Certo é que este é um imbróglio que não consegue separar o que é da justiça e o que é da política: De certa forma, a justiça portuguesa está a ser instrumentalizada pela PGR de Angola, porque, por exemplo, em Angola, as empresas da Isabel dos Santos não estão a sofrer um tratamento nem sequer aproximado do que a justiça portuguesa está a fazer com as suas empresas.
Em Abril, a Winterfell, empresa de Isabel dos Santos que controla a Efacec, acusou a justiça angolana de provocar “danos injustificáveis” às empresas portuguesas e estar a usar indevidamente a justiça em Portugal para “fins não legais e desproporcionais”.
Em comunicado citado pela agência Lusa, a empresa salientou que a justiça angolana, além de ter arrestado bens num valor superior ao suposto crédito reclamado a Isabel dos Santos (1,1 mil milhões de euros), dá um tratamento diferente a empresas portuguesas e angolanas, solicitando medidas judiciais em Portugal que não foram aplicadas em Angola.
Como exemplo, a Winterfell lembra que, em Angola, “o procurador não solicitou o bloqueio das contas das empresas, nem impediu que fossem pagos salários, rendas, impostos, água e luz”, enquanto em Portugal “pediu o bloqueio das contas, impedindo-as de operar e forçando a sua insolvência, levando ao despedimento de uma centena de trabalhadores”, situação agravada pela crise decorrente da pandemia de Covid-19.
A PGR angolana deu um passo maior do que a perna e agora não sabe como é que há-de descalçar a bota. E, portanto, está de alguma forma a tentar que a justiça portuguesa faça o trabalho que ela não consegue fazer.
O próprio processo movido contra Isabel dos Santos é um processo juridicamente mal feito e que politicamente tenta mostrar uma realidade que, de facto, não corresponde aos factos. Quer o Tribunal Central de Instrução Criminal de Lisboa, quer a justiça portuguesa, em geral, não têm a noção de que este é um caso político, um acerto de contas mal feito por parte da PGR angolana.
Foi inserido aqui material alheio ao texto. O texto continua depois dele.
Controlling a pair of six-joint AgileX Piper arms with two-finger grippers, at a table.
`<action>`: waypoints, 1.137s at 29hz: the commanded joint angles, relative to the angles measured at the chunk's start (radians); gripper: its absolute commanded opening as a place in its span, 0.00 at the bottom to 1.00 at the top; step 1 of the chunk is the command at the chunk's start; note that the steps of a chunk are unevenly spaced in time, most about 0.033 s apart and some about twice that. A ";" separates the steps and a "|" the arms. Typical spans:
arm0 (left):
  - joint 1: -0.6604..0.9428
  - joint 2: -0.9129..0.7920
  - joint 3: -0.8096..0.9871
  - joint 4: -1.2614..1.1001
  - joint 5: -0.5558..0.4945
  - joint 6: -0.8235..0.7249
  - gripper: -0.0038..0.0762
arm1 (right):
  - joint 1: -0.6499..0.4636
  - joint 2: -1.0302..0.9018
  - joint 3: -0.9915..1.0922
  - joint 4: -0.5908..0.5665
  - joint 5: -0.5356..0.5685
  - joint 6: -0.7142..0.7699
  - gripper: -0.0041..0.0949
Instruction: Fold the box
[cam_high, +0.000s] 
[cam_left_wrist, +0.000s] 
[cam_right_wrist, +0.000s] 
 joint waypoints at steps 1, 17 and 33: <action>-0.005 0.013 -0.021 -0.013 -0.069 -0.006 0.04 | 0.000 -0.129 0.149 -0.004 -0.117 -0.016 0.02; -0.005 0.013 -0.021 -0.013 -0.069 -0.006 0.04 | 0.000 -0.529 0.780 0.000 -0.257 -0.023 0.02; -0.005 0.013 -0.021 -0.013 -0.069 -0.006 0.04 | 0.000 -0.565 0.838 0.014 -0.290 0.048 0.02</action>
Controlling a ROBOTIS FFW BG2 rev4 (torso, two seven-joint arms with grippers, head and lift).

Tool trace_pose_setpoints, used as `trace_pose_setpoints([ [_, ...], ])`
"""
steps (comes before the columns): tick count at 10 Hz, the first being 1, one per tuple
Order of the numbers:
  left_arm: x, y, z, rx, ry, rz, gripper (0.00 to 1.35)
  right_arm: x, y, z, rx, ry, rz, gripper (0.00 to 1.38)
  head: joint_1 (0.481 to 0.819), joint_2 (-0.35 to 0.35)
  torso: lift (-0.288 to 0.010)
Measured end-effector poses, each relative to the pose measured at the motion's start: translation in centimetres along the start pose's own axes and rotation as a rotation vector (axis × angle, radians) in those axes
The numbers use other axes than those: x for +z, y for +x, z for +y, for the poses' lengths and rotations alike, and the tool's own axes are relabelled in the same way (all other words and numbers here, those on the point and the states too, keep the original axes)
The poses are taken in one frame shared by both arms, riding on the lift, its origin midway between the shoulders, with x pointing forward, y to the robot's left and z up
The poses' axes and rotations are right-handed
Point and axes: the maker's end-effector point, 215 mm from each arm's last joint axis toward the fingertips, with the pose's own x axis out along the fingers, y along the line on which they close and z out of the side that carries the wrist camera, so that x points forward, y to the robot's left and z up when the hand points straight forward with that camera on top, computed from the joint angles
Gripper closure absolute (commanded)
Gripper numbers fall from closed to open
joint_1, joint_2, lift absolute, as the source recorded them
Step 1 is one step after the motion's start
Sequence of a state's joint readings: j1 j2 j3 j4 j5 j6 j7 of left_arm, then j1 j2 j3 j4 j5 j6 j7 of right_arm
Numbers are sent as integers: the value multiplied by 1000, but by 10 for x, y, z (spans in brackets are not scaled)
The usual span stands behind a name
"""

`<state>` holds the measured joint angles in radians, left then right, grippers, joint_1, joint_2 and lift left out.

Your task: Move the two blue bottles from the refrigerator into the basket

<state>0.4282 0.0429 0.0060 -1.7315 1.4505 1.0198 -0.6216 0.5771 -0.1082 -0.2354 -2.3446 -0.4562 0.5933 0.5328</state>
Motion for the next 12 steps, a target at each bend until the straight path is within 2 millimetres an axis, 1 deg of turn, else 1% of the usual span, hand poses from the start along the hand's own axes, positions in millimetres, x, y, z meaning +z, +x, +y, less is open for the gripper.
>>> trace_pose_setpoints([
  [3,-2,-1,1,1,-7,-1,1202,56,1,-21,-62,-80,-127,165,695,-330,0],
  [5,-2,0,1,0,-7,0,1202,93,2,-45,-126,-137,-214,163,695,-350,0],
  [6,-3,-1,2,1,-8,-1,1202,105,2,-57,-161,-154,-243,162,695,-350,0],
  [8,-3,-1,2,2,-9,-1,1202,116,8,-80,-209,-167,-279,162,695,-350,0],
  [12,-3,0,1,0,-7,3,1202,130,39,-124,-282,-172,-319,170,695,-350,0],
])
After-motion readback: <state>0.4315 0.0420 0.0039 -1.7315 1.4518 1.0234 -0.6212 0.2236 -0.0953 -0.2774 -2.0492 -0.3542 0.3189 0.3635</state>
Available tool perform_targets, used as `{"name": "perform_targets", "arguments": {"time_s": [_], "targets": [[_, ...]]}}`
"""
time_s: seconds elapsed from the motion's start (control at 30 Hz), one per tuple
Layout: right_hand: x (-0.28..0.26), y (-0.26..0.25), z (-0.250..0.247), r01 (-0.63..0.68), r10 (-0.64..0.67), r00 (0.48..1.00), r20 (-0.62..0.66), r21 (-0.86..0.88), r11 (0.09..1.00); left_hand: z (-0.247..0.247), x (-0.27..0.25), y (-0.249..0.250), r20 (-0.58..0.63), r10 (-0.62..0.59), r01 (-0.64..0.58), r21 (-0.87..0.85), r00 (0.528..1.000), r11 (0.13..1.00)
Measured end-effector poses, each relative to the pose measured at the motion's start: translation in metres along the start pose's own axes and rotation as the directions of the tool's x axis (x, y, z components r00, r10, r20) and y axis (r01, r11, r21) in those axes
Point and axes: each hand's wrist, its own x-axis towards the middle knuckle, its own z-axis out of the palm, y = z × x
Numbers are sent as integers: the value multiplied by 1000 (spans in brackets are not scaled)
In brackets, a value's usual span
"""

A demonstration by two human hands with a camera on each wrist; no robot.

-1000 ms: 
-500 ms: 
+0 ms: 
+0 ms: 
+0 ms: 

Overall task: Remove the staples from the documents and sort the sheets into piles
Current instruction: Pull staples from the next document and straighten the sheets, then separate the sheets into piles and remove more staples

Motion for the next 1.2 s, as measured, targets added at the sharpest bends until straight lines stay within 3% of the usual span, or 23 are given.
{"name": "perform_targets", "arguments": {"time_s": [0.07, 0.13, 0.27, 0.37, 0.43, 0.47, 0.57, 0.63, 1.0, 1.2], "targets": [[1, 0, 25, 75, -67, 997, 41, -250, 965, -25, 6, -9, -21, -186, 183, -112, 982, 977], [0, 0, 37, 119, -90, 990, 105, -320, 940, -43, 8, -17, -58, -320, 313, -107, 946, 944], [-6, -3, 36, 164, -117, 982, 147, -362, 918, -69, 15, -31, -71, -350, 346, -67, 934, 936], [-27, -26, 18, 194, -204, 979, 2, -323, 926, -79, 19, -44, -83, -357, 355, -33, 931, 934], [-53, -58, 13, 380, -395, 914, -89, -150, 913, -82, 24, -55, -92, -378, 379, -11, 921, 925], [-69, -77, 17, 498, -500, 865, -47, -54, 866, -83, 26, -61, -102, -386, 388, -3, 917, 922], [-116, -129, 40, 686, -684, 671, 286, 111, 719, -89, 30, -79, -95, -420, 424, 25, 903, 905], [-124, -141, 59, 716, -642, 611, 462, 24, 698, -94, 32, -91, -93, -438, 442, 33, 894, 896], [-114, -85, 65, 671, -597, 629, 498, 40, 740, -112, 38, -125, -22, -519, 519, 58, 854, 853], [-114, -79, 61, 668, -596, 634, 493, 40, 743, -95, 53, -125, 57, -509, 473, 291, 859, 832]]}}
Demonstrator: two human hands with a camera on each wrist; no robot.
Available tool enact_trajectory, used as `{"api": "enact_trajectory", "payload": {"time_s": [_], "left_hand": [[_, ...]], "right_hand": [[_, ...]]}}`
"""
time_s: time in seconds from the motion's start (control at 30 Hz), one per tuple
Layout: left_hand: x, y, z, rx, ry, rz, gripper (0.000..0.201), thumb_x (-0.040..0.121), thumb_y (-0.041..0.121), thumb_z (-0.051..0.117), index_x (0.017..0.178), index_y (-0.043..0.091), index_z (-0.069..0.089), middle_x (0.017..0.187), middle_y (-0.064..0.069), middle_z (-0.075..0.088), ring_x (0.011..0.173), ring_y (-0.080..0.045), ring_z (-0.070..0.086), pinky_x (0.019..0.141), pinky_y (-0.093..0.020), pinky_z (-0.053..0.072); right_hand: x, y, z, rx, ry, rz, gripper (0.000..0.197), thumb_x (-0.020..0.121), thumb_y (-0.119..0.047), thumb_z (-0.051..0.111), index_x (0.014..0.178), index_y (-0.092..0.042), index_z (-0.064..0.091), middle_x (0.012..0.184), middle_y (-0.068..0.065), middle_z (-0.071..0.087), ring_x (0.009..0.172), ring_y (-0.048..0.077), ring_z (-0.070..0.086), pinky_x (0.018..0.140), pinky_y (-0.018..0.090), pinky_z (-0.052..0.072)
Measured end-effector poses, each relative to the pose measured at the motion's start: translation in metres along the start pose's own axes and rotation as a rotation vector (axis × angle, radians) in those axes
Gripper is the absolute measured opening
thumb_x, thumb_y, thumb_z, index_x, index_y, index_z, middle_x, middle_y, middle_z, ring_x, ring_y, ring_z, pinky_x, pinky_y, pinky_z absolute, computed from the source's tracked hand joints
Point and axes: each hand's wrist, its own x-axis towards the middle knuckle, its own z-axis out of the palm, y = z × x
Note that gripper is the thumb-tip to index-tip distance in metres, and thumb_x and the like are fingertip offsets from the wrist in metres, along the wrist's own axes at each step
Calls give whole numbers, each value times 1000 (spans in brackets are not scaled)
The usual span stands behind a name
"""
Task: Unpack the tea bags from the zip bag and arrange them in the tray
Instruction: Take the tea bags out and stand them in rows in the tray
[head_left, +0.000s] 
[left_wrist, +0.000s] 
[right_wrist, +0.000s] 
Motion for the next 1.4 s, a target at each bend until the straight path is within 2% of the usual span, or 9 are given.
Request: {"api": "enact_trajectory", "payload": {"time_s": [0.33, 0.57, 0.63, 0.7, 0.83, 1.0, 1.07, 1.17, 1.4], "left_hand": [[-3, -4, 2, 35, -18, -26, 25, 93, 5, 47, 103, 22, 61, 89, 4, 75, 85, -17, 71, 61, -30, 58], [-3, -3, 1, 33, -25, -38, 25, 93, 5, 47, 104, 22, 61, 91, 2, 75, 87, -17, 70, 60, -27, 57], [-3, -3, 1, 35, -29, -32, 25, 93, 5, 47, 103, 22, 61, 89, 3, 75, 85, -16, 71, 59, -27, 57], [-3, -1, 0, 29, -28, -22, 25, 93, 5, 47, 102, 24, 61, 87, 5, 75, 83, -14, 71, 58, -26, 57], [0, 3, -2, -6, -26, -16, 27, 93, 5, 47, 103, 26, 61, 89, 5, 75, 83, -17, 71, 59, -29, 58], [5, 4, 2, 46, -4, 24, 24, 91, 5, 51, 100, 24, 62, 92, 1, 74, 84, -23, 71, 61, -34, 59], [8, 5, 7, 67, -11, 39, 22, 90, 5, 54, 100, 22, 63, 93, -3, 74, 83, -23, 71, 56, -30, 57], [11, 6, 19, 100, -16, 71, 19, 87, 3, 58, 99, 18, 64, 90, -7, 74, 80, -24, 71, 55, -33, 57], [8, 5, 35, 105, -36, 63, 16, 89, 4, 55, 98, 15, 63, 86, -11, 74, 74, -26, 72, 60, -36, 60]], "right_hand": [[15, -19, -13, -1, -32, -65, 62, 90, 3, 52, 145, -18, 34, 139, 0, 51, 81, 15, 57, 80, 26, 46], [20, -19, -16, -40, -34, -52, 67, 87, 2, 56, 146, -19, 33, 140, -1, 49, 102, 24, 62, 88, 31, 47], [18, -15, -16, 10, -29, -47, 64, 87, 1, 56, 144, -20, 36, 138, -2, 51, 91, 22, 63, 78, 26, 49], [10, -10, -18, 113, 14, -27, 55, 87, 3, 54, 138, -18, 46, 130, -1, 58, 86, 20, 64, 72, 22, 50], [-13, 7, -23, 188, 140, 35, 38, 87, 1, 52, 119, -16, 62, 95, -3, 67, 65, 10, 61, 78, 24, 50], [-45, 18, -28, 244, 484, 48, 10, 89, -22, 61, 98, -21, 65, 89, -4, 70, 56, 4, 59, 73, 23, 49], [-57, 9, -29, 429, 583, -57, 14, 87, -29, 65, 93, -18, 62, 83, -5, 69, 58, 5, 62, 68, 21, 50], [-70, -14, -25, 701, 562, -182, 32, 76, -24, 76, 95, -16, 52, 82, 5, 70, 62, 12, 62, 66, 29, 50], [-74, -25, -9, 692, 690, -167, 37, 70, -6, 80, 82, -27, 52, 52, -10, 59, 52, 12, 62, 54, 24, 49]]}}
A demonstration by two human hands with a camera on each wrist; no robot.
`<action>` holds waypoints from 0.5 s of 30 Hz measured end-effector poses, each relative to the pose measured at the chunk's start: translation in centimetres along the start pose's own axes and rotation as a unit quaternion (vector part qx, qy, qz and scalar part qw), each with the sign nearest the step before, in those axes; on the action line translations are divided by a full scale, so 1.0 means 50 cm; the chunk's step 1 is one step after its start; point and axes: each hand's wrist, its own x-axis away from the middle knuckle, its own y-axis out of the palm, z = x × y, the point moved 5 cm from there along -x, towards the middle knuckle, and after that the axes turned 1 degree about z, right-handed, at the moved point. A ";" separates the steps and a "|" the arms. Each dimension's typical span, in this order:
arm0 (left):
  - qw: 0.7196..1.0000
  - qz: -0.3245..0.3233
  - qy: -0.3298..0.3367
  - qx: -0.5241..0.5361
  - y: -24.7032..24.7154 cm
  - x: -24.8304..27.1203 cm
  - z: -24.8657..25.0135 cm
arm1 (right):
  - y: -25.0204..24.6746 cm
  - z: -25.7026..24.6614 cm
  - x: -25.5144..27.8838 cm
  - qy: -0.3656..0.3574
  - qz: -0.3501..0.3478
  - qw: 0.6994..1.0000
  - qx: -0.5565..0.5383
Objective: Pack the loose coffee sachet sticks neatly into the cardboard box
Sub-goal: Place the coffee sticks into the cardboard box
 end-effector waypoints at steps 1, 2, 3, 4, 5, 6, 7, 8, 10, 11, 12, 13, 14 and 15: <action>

João Paulo Batalha nas declarações à DW mostrou-se esperançado que seja possível devolver ao povo angolano grande parte dos activos desviados, mas considera também fundamental investigar a origem da fortuna de Isabel dos Santos e os crimes de corrupção, de favorecimento e de branqueamento de capitais que eventualmente lhe são imputados, respectivamente em Angola e Portugal. O presidente da Integridade e Transparência considera que a justiça portuguesa continua a agir de forma tímida e pede mais investigação sobre as cumplicidades políticas e económicas que permitiram à filha primogénita de José Eduardo dos Santos ser tão bem recebida em Portugal e acumular o seu vasto património.
Em causa, afirmou, estão “as responsabilidades não só de Isabel dos Santos, mas de toda esta rede que a ajudou a montar todo este império e que continua provavelmente activa no apoio a outras altas figuras do Estado angolano”, também elas com fortunas de origem suspeita ou desconhecida e que continuam a fazer negócios e a trazer para Portugal muita riqueza acumulada de forma suspeita.
Recentemente, a plataforma Projecto de Investigação ao Crime Organizado e Corrupção (OCCRP, sigla em inglês), revelou que mais de uma dezena de entidades de influência da elite angolana e seus familiares usaram o sistema bancário para desviar centenas de milhões de dólares para fora do país, incluindo companhias alegadamente associadas a Isabel dos Santos.